What you need to do: An exact copy is needed of the lines in the entries below from the line with "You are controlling" up to and including the line with "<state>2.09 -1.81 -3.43", and of nothing else. Leave the pictures out.

(Saved entries)
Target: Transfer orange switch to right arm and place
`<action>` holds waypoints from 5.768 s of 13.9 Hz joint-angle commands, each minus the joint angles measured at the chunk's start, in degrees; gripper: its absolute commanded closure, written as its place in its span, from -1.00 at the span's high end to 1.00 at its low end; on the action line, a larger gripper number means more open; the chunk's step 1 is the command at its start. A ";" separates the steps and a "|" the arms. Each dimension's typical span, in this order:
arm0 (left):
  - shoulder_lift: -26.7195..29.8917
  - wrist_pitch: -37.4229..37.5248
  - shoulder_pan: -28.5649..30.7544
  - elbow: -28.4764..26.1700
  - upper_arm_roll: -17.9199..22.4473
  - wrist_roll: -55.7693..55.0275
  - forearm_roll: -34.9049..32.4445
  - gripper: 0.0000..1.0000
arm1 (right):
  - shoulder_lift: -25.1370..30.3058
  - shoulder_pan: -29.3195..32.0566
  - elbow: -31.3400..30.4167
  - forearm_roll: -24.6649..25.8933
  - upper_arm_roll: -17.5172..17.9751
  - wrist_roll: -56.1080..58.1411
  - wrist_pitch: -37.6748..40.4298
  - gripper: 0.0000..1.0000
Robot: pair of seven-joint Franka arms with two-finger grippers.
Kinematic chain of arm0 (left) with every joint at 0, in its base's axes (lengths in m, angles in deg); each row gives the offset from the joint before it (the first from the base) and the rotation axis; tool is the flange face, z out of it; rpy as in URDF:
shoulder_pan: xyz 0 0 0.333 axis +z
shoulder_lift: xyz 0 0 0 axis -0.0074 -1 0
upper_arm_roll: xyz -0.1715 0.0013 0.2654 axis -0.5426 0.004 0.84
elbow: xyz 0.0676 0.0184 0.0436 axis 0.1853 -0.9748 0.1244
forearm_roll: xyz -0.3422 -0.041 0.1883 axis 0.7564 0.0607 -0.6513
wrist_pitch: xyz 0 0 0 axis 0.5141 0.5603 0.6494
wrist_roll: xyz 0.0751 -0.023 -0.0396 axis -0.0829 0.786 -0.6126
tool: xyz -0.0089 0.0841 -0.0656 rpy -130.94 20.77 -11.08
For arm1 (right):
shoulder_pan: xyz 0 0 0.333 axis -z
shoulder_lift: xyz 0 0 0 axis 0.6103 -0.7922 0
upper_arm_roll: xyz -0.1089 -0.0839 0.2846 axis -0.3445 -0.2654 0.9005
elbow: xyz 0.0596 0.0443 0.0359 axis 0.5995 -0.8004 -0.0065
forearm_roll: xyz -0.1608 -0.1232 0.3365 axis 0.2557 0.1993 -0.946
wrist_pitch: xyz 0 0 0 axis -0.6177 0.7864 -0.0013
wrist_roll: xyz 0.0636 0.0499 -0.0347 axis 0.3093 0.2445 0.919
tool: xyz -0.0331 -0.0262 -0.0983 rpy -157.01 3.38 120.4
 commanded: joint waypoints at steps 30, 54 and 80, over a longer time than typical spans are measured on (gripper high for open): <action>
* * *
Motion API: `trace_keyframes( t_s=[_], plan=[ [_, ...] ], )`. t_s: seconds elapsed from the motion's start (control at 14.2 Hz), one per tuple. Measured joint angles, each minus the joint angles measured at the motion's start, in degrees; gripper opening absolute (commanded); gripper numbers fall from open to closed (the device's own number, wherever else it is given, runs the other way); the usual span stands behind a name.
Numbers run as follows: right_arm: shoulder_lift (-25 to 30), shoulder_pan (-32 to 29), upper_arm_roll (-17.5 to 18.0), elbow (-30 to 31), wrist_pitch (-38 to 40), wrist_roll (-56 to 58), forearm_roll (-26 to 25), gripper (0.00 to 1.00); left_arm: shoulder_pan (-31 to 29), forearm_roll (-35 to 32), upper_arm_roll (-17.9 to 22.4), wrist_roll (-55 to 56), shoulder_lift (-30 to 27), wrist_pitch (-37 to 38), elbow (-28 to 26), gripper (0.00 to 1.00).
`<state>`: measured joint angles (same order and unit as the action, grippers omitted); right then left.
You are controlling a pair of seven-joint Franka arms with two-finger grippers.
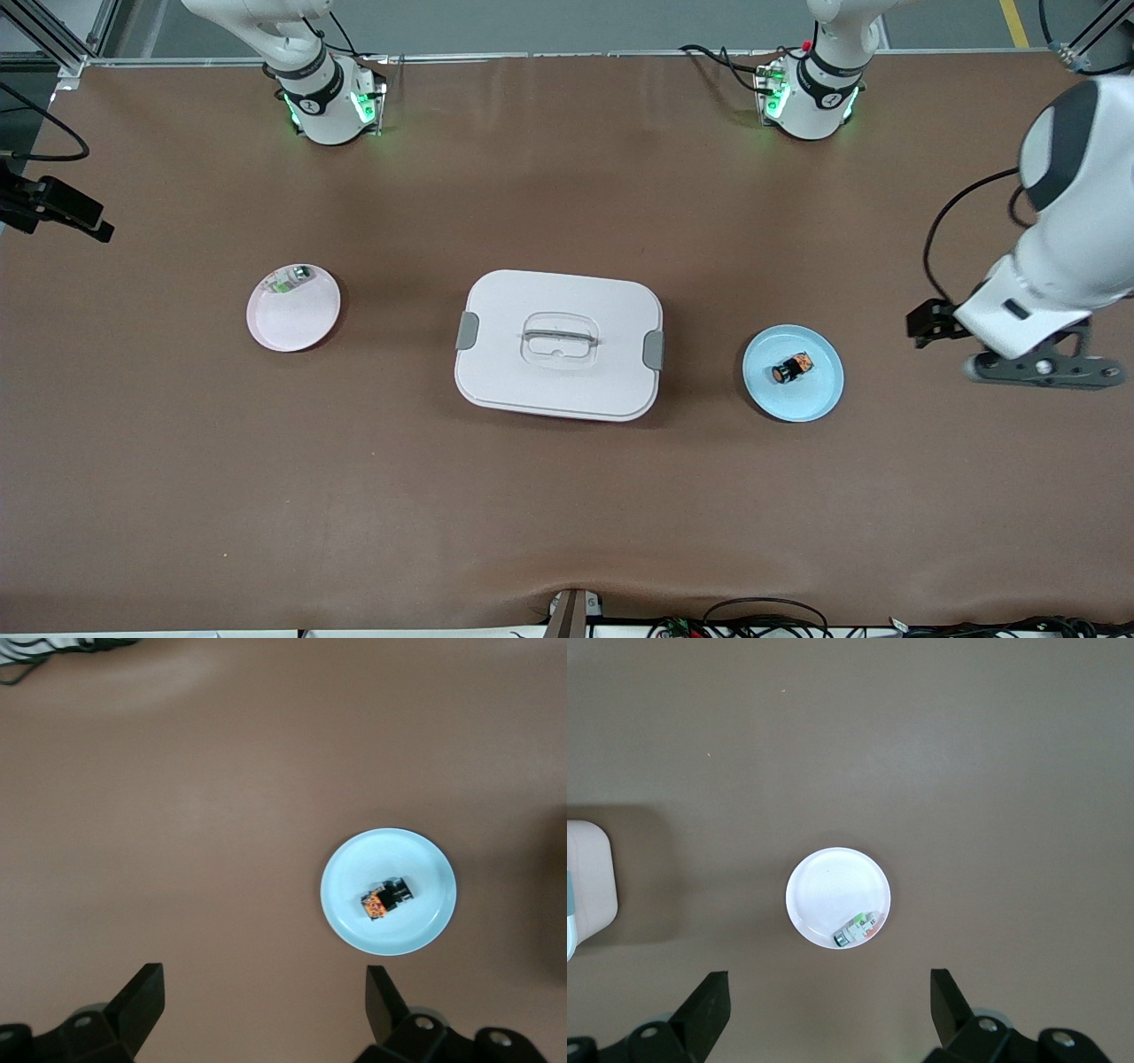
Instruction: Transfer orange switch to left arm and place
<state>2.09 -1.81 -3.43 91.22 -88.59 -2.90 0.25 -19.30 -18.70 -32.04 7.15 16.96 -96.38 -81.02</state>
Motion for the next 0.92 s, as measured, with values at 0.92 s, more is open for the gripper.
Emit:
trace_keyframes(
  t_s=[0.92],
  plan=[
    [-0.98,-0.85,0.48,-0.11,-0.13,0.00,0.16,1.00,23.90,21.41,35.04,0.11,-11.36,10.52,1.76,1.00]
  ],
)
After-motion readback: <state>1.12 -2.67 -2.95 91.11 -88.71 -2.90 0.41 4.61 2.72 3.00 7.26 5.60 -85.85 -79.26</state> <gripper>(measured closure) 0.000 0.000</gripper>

Response box:
You are controlling a pair of seven-joint Franka arms with two-finger grippers.
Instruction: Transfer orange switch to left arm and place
<state>2.09 -1.81 -3.43 91.22 -88.59 -2.90 0.25 -19.30 -18.70 -32.04 7.15 16.96 -96.38 -81.02</state>

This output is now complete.